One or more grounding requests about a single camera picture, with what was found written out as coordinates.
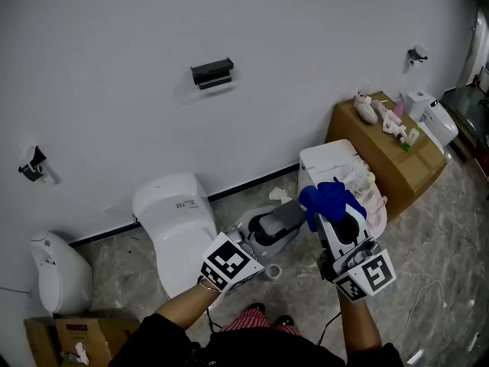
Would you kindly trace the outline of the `white elongated toilet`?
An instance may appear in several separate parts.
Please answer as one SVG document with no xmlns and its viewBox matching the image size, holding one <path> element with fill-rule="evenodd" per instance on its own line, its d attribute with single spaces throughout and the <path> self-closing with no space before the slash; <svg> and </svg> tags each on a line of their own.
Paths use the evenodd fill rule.
<svg viewBox="0 0 489 367">
<path fill-rule="evenodd" d="M 134 195 L 133 214 L 154 244 L 160 282 L 173 298 L 200 276 L 202 255 L 217 236 L 215 219 L 195 174 L 157 178 Z"/>
</svg>

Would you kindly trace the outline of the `black toilet paper holder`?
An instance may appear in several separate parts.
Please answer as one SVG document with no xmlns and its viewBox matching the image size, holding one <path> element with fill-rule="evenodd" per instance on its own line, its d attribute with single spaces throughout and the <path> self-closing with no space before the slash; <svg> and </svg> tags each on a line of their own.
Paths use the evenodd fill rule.
<svg viewBox="0 0 489 367">
<path fill-rule="evenodd" d="M 37 146 L 30 146 L 18 167 L 18 173 L 34 183 L 51 183 L 58 185 L 61 178 L 51 167 L 47 156 Z"/>
</svg>

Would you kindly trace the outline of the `large cardboard box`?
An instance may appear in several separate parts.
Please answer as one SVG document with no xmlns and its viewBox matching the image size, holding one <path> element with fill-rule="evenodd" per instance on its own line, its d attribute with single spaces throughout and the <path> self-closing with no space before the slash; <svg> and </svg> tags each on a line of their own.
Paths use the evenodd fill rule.
<svg viewBox="0 0 489 367">
<path fill-rule="evenodd" d="M 421 131 L 410 150 L 392 134 L 383 132 L 382 124 L 365 123 L 346 100 L 333 108 L 327 142 L 349 140 L 376 176 L 376 184 L 387 198 L 387 221 L 396 219 L 412 205 L 438 178 L 447 164 L 445 155 L 431 138 Z"/>
</svg>

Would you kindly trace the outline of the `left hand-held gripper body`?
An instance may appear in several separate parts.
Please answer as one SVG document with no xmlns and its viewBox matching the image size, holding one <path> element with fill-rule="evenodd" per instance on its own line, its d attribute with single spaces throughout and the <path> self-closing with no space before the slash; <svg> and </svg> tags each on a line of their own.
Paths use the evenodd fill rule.
<svg viewBox="0 0 489 367">
<path fill-rule="evenodd" d="M 201 275 L 225 293 L 255 279 L 264 267 L 220 232 L 202 255 Z"/>
</svg>

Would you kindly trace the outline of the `white wall-mounted urinal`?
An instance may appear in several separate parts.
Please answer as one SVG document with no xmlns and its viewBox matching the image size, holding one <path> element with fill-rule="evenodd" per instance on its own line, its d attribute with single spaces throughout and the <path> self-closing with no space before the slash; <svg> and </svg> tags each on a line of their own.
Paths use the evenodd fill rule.
<svg viewBox="0 0 489 367">
<path fill-rule="evenodd" d="M 66 241 L 52 232 L 38 232 L 30 240 L 38 270 L 40 300 L 53 314 L 75 315 L 92 302 L 92 267 Z"/>
</svg>

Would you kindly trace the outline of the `person's left forearm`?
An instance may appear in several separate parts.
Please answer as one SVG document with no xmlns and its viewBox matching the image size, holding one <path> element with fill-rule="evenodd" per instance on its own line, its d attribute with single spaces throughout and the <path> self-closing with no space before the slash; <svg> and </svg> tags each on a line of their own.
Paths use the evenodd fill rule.
<svg viewBox="0 0 489 367">
<path fill-rule="evenodd" d="M 206 279 L 168 300 L 156 313 L 175 323 L 183 330 L 188 330 L 218 299 L 221 292 Z"/>
</svg>

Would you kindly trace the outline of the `blue cleaning cloth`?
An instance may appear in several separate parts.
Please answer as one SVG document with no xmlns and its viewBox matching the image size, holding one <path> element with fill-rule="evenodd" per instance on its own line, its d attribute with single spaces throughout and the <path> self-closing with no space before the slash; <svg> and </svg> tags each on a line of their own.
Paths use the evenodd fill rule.
<svg viewBox="0 0 489 367">
<path fill-rule="evenodd" d="M 316 232 L 314 215 L 339 221 L 345 215 L 348 191 L 336 178 L 333 182 L 321 182 L 318 187 L 304 187 L 299 194 L 299 202 L 306 208 L 306 219 L 311 232 Z"/>
</svg>

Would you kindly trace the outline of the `black wall shelf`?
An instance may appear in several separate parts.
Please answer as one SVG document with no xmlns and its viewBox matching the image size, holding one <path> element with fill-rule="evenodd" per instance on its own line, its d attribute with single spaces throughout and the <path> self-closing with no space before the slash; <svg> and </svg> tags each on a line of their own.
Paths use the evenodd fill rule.
<svg viewBox="0 0 489 367">
<path fill-rule="evenodd" d="M 228 57 L 224 60 L 190 68 L 193 82 L 200 90 L 230 83 L 232 81 L 231 71 L 233 69 L 234 63 Z"/>
</svg>

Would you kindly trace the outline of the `small black paper holder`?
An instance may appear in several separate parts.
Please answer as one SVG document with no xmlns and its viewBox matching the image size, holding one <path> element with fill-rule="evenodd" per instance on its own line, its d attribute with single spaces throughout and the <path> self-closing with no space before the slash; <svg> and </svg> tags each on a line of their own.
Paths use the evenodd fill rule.
<svg viewBox="0 0 489 367">
<path fill-rule="evenodd" d="M 429 50 L 424 44 L 417 44 L 414 48 L 407 51 L 407 61 L 409 67 L 417 67 L 428 60 Z"/>
</svg>

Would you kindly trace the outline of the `white square-tank toilet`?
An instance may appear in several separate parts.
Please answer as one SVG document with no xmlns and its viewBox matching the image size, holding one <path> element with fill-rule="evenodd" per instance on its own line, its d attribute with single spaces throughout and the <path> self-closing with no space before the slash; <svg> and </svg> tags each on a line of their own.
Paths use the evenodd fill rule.
<svg viewBox="0 0 489 367">
<path fill-rule="evenodd" d="M 423 91 L 415 91 L 407 93 L 404 97 L 406 101 L 405 113 L 420 127 L 420 129 L 431 139 L 436 147 L 444 153 L 444 149 L 436 138 L 436 136 L 429 130 L 426 123 L 423 121 L 424 112 L 429 106 L 431 101 L 435 99 L 429 94 Z"/>
</svg>

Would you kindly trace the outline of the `white tankless toilet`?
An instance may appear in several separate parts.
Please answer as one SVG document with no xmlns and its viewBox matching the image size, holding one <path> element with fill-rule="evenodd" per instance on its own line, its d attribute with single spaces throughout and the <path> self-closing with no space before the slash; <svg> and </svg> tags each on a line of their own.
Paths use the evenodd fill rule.
<svg viewBox="0 0 489 367">
<path fill-rule="evenodd" d="M 336 178 L 354 195 L 365 184 L 370 171 L 373 173 L 350 141 L 329 142 L 300 152 L 298 190 Z"/>
</svg>

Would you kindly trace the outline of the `dark raised platform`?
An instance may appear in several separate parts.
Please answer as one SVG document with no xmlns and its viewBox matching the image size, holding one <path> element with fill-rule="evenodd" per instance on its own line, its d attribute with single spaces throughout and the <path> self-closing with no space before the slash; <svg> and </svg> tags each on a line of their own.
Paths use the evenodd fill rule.
<svg viewBox="0 0 489 367">
<path fill-rule="evenodd" d="M 455 144 L 489 173 L 489 95 L 467 85 L 445 91 L 441 103 L 458 127 Z"/>
</svg>

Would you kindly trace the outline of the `red checked trousers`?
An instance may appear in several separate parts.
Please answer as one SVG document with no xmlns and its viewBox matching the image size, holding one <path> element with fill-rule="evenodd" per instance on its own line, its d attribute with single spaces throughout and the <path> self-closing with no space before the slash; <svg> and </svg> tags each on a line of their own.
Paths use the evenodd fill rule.
<svg viewBox="0 0 489 367">
<path fill-rule="evenodd" d="M 277 331 L 282 331 L 297 336 L 301 335 L 299 330 L 294 326 L 274 326 L 265 317 L 265 315 L 260 313 L 258 310 L 244 311 L 230 324 L 221 328 L 219 332 L 223 333 L 223 332 L 234 331 L 234 330 L 255 329 L 255 328 L 277 330 Z"/>
</svg>

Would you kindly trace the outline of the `white door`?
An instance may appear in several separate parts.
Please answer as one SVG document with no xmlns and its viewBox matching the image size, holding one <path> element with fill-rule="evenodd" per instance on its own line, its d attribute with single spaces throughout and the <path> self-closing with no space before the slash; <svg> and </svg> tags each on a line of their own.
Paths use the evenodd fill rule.
<svg viewBox="0 0 489 367">
<path fill-rule="evenodd" d="M 476 19 L 472 27 L 471 43 L 468 54 L 456 83 L 456 88 L 462 88 L 471 83 L 476 74 L 489 58 L 489 13 L 478 8 Z"/>
</svg>

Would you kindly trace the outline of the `crumpled cardboard box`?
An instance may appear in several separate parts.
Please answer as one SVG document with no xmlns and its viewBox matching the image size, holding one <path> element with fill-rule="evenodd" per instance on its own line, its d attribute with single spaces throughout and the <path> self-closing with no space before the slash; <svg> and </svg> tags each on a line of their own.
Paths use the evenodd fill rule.
<svg viewBox="0 0 489 367">
<path fill-rule="evenodd" d="M 128 337 L 140 326 L 137 320 L 74 317 L 24 320 L 28 344 L 37 367 L 108 367 Z M 60 352 L 76 354 L 81 342 L 89 364 L 65 362 Z"/>
</svg>

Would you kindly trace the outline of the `crumpled white tissue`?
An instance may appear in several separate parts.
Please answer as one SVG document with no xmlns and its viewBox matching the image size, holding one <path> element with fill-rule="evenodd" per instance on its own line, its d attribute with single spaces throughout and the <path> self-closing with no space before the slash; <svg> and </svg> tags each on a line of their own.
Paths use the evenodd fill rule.
<svg viewBox="0 0 489 367">
<path fill-rule="evenodd" d="M 279 187 L 275 187 L 272 189 L 271 192 L 269 192 L 268 199 L 273 201 L 280 201 L 282 204 L 285 204 L 292 200 L 292 198 L 289 197 L 288 193 L 284 189 L 281 189 Z"/>
</svg>

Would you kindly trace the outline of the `person's right forearm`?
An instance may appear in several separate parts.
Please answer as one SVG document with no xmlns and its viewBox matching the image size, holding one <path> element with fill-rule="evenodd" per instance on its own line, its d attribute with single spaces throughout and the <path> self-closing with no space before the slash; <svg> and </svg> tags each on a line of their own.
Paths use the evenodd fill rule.
<svg viewBox="0 0 489 367">
<path fill-rule="evenodd" d="M 364 300 L 351 302 L 341 291 L 338 291 L 338 299 L 348 358 L 358 356 L 361 352 L 380 349 L 381 336 L 367 303 Z"/>
</svg>

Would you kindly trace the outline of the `white bottle green cap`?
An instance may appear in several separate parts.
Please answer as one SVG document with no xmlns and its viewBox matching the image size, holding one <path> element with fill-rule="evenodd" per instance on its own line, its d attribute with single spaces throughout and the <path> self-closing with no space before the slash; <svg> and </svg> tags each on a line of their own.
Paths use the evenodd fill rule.
<svg viewBox="0 0 489 367">
<path fill-rule="evenodd" d="M 409 151 L 413 144 L 416 142 L 419 137 L 421 129 L 417 125 L 415 128 L 412 128 L 410 133 L 406 137 L 402 137 L 400 140 L 402 142 L 402 148 L 404 151 Z"/>
</svg>

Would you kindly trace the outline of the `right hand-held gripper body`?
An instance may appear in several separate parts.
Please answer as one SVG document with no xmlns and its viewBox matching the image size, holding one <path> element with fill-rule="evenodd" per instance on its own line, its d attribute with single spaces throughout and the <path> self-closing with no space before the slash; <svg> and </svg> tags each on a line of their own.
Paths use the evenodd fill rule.
<svg viewBox="0 0 489 367">
<path fill-rule="evenodd" d="M 396 280 L 388 251 L 371 237 L 338 259 L 324 251 L 319 256 L 319 270 L 323 280 L 334 284 L 353 303 L 378 294 Z"/>
</svg>

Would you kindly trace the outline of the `person in black shirt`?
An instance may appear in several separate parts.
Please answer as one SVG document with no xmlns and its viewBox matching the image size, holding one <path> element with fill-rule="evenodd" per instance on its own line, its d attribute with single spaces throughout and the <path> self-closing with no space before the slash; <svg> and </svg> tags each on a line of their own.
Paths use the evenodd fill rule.
<svg viewBox="0 0 489 367">
<path fill-rule="evenodd" d="M 146 317 L 108 367 L 403 367 L 388 343 L 344 361 L 308 339 L 265 327 L 211 335 L 207 346 L 154 313 Z"/>
</svg>
+--
Each line holding "left" in the records should be copied out.

Would you kindly trace the outline of the `left hand-held gripper body`?
Would you kindly trace the outline of the `person's left forearm`?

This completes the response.